Dulles Airport: only seventh-worst! Photo by BrianMKA

Photo by BrianMKA

Dulles Airport is a pain in the ass to get to and has only recently become more passenger-friendly (sorry, People Movers), but there’s little denying that it’s an iconic building. So iconic, in fact, that PBS has included it among the 10 Buildings That Changed America, a show set to air next year.

Dulles—designed by Finnish architect Eero Saarinen—comes in eighth on the list, which is topped by the Virginia State Capitol in Richmond and included Boston’s Trinity Church, St. Louis’ Wainwright Building, Chicago’s Robie House, Highland Park’s Ford Plant, Minnesota’s Southdale Center, New York’s Seagram Building, Chestnut Hill’s Vanna Venturi House, and Los Angeles’ Walt Disney Concert Hall.

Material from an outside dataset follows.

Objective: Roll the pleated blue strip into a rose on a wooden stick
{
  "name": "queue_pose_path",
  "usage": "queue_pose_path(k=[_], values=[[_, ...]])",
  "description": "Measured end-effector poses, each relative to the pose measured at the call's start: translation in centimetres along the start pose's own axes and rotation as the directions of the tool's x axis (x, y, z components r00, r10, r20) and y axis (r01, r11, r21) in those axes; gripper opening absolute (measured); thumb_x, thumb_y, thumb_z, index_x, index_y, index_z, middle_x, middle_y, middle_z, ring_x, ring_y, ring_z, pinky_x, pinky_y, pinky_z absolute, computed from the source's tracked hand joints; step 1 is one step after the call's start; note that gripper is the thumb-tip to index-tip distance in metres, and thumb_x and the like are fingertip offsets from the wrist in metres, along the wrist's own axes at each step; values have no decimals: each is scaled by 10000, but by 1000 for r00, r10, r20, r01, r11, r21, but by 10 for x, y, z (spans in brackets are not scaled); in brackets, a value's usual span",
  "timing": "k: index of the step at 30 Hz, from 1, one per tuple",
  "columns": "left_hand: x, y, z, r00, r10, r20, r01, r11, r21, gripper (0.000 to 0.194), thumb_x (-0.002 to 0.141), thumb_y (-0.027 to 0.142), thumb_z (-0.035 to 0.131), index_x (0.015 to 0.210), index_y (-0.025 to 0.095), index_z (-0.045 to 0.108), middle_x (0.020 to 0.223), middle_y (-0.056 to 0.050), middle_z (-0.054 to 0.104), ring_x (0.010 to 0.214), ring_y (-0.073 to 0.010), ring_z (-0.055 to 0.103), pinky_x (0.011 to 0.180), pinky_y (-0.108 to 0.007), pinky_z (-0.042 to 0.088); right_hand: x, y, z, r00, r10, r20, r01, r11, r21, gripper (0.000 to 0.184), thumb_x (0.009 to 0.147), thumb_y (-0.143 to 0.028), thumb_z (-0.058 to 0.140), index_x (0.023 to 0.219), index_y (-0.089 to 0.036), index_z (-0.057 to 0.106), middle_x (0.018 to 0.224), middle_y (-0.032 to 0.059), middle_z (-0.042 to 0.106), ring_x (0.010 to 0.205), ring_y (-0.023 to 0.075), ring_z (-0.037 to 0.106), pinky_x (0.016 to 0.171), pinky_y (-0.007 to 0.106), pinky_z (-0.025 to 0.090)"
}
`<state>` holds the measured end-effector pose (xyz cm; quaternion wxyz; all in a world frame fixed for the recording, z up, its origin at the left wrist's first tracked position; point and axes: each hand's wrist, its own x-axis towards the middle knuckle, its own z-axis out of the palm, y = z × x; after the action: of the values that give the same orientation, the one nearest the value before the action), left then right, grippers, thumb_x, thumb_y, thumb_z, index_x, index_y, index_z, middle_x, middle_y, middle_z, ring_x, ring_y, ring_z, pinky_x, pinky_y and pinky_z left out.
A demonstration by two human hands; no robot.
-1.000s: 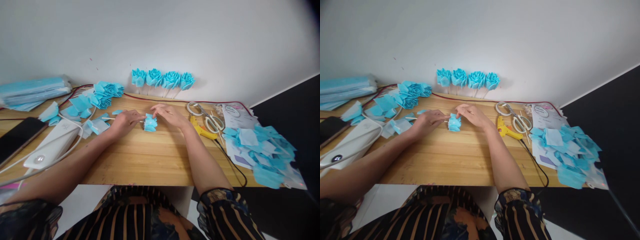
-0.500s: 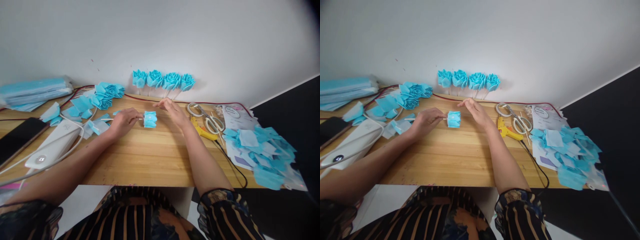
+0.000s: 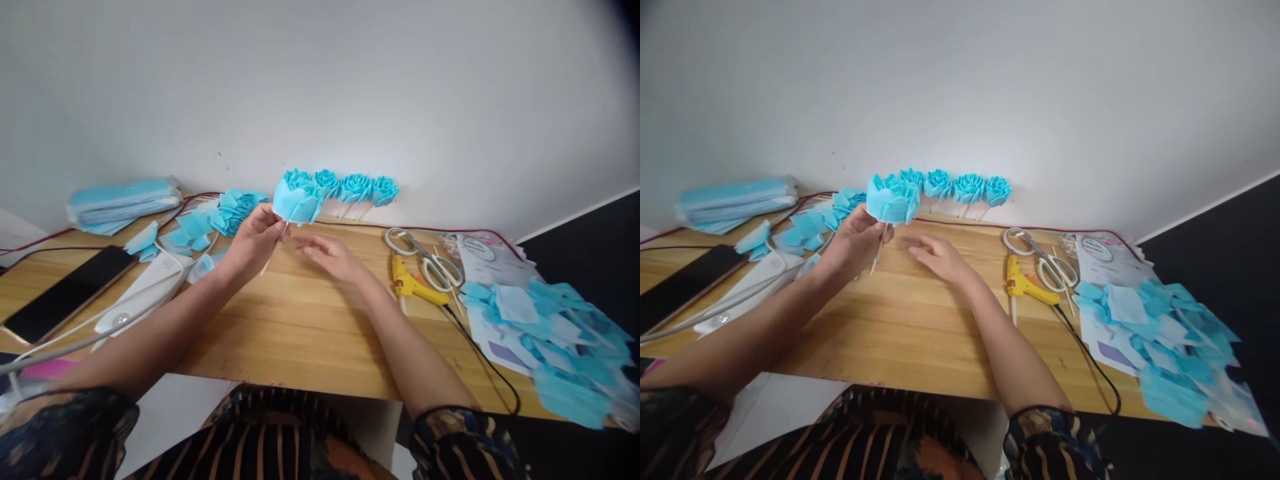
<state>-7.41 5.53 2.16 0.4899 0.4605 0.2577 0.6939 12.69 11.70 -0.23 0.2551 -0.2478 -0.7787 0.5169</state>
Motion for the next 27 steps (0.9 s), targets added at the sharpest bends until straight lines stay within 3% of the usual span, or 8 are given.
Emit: queue_pose_path(k=[5,8,11,16,20,23,27], values=[[2,-3,16,995,-98,26,100,986,-135,410,728,315,954,909,210,600,807,48,598,639,-74,547,616,-218,453,1,-10,25,996,-24,81,26,999,-25,331,959,-424,634,1167,-202,763,1096,62,797,986,207,733,875,316,535],[0,-8,18,994,-112,16,113,980,-164,427,729,306,954,892,205,573,796,51,589,638,-69,555,599,-203,451,3,-9,33,998,-34,47,38,996,-78,297,945,-440,648,939,-170,772,773,-6,688,701,136,596,681,250,436],[-1,-12,16,991,-131,3,130,979,-159,450,716,316,962,883,203,559,787,60,587,637,-68,576,593,-193,465,5,-5,38,1000,-22,6,23,995,-94,310,932,-424,659,790,-160,739,616,-49,520,582,100,436,591,238,336],[-6,-14,9,991,-130,8,130,991,11,430,759,391,924,966,215,590,851,24,687,734,-126,678,651,-229,538,5,3,39,981,-127,-149,86,964,-253,298,976,-382,638,822,-163,770,644,-22,609,582,115,507,607,245,356],[-16,-20,-1,995,-96,-32,100,969,225,428,770,345,894,1092,208,647,1013,-34,757,963,-178,721,873,-301,574,4,15,30,927,-294,-232,133,838,-530,298,1027,-320,601,826,-181,771,727,37,718,664,159,623,670,264,414],[-23,-26,-9,996,-56,-75,82,903,421,321,788,389,844,994,195,691,996,-48,769,963,-197,713,903,-333,558,4,23,23,902,-373,-218,139,728,-672,280,1048,-303,582,893,-199,790,803,69,774,742,189,684,710,276,456],[-28,-32,-17,992,3,-124,68,822,565,277,803,444,800,770,191,692,785,-24,732,759,-173,646,761,-305,505,2,28,18,885,-422,-197,136,638,-758,269,1060,-308,571,981,-207,808,862,85,805,804,205,723,732,282,487]])
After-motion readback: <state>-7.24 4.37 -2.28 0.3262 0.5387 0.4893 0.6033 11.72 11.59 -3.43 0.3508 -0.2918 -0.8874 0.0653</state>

PBS doesn’t offer any hints as to how it drew up its list—it’s gotta keep us in suspense, after all—but the Post’s Roger K. Lewis did a good giving reasons why Dulles is important in a 2010 piece on the airport:

Designed as a jet-age threshold and gateway, the terminal is a kind of super-scaled pavilion, a place of transition between movement on land and movement through the air.

Two characteristics, in particular, make Dulles unique. It has proved functionally durable because of the terminal’s flexibility and adaptability to changing needs. Owing to the clarity of its dynamic, metaphoric geometry, its aesthetic quality also has endured, transcending shifting architectural trends.

The symbolic form of the Dulles terminal was achieved with remarkably few- yet visually potent- elements. A thin, curving, wing-like roof of cable-reinforced concrete hovers over the vast, column-free interior. Its convex underside is a smooth surface free of detail or decoration. The roof literally hangs between two parallel rows of tapered, dramatically sloping reinforced concrete columns, one row leaning toward the vehicular approach side and the other row leaning toward the airfield side.

Iconic or not, Dulles still isn’t very popular with travelers—it recently ranked as the nation’s seventh-worst airport. If Metro’s Silver Line gets to Dulles in 2018 as hoped, though, it will resolve one of the airport’s biggest drawbacks—the fact that it’s far away from the city it’s supposed to serve.

As for the Virginia State Capitol, its inclusion on the list is likely related to the fact that it houses the oldest legislature in the Western Hemisphere.